- _What this task involves_
Review the material line by line. Identify and copy every line that contains the string "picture".

- _Given data_
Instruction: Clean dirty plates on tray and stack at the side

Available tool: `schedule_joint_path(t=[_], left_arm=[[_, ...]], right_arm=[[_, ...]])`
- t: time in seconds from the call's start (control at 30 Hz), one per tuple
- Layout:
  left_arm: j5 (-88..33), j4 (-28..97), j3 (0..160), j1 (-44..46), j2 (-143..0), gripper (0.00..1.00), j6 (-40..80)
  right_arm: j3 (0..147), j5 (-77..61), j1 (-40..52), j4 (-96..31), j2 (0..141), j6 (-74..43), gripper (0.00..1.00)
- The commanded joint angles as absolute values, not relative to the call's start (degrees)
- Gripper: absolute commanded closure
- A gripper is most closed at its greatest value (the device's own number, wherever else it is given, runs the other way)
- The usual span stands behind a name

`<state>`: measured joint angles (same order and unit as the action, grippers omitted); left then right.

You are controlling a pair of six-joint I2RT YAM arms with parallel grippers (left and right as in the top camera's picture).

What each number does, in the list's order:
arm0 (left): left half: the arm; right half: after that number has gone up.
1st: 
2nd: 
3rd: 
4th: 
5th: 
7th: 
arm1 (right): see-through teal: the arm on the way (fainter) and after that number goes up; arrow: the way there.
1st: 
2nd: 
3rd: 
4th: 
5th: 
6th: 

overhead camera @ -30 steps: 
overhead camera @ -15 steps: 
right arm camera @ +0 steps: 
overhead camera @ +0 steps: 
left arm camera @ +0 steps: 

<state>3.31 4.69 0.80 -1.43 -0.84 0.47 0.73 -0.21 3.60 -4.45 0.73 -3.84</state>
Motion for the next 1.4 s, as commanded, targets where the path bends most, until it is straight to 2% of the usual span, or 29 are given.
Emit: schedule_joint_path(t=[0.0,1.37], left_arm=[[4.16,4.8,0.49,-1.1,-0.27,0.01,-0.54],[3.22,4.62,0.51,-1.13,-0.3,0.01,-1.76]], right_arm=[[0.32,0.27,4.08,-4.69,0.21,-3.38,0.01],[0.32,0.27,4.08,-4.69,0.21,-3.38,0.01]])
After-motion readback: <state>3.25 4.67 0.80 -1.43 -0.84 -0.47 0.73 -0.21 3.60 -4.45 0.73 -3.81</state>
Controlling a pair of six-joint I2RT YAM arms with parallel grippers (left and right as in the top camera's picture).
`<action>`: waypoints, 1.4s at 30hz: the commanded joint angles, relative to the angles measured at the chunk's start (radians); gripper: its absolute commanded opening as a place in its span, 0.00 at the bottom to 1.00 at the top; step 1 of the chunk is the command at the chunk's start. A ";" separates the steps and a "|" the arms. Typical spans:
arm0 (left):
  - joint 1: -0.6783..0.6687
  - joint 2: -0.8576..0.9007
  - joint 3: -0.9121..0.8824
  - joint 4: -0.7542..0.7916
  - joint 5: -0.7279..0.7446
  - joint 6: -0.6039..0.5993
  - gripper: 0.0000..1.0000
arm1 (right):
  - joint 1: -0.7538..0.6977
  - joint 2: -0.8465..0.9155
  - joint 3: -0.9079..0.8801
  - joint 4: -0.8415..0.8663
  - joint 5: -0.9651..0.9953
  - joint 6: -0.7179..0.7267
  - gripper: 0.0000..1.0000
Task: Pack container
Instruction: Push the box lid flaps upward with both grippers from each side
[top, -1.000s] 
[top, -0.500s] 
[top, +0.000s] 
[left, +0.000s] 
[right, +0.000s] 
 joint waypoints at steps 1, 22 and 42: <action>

- _Solution to this exercise_
You are controlling a pair of six-joint I2RT YAM arms with parallel grippers (left and right as in the top camera's picture).
Controlling a pair of six-joint I2RT YAM arms with parallel grippers (left and right as in the top camera's picture).

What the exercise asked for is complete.